This is why I need a mentor mom. My own mother is now gone but I don't think she could have helped me with this one. She only had me. She didn't have to deal with any squabbling kids. She could have perhaps thought back to when she was growing up with all of her brothers and sisters. But I tend to think maybe that's why she had just the one. She remembered all too well. I do have a mother-in-law that raised daughters. She is quite busy though. Also I'm kind of thinking that maybe she doesn't want me to know if it gets better. Sometimes maybe it doesn't. I think for the most part my sister-in-laws get along. But maybe the secret is in how long that took to happen. She may think that if she doesn't tell me then if it happens sooner for my girls I'll be pleasantly surprised. If later then she didn't give me false hope.

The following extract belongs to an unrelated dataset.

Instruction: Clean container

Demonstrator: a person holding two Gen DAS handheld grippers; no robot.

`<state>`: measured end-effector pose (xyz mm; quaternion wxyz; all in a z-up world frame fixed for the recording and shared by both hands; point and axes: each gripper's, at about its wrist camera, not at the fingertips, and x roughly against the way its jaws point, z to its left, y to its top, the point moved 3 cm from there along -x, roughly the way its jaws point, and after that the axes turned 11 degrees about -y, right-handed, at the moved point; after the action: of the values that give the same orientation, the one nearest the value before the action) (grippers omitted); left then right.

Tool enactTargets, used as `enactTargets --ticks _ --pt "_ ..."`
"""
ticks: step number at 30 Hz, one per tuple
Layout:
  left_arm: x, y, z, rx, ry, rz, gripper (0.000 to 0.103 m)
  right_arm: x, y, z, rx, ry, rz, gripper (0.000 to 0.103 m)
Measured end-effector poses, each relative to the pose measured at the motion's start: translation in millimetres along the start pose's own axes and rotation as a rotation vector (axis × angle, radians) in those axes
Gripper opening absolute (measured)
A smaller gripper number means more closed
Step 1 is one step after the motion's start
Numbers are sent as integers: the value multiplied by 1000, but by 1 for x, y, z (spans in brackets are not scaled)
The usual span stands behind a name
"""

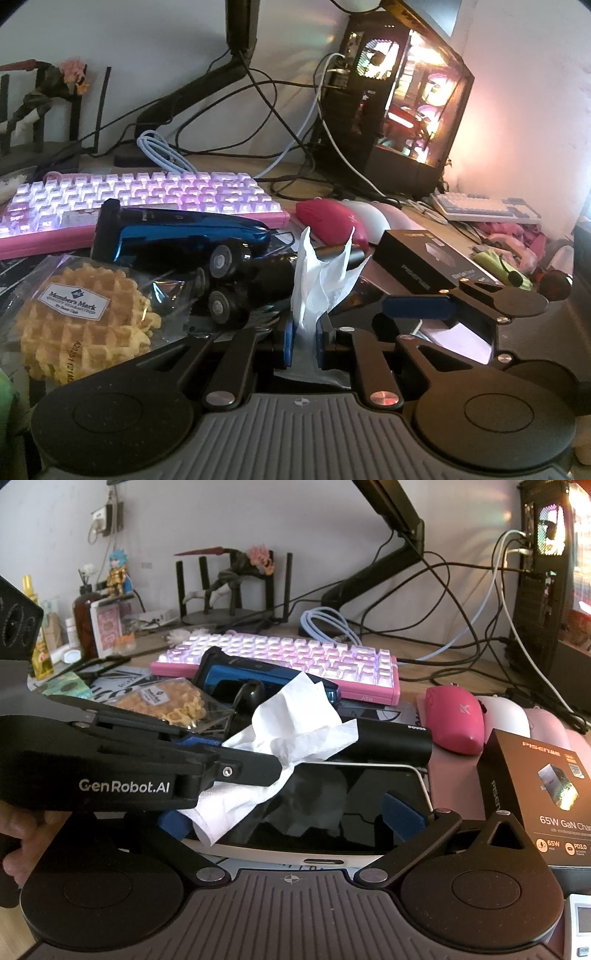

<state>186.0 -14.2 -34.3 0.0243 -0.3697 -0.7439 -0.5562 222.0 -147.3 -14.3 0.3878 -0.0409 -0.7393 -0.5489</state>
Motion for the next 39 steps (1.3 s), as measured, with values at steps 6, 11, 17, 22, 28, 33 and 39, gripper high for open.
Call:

In the mean time, I guess I'm in this thing alone. If you want to apply to be my mentor mom feel free to do so. I would greatly appreciate it. If not I think I understand. Just get my chair ready at the table and have my orange mint julep ready. I'll be anxious to figure out what that tastes like. Until that day when I enter into the secret society of survivors of teenagers. I guess I will make do with ice cream to drown my sorrows. So I sure hope the secret society comes with a free gym membership.

Wednesday, April 13, 2011

The "Old" Mom, A glimpse into our family

It occurred to me when my youngest child was in kindergarten that I am now the “old” mom. I admit that the spacing of my children is part of what gives me this title. My oldest is in high school, my middle in junior high, and finally my baby is in second grade. As I looked around at all these young mothers awaiting to go on a field trip with what could only be their oldest child I was struck by the finality of it all. These mothers are just getting started on this journey. While I am still in the middle of mine, my days of waking up with babies and dealing with diapers every day and toting a small arsenal of supplies around just for a trip to the store to keep baby happy are over.

I remember being a young mother. When we left the hospital with our first child, I sat in the back seat of the car with the baby and as my husband pulled away from the curb, I said “wow, they really will give just anyone a baby won’t they?” I was FAR from prepared. Sure I’d read the books, I had taken the prenatal classes, which were basically useless as I had an emergency c-section the first time around and planned c-sections with each subsequent pregnancy.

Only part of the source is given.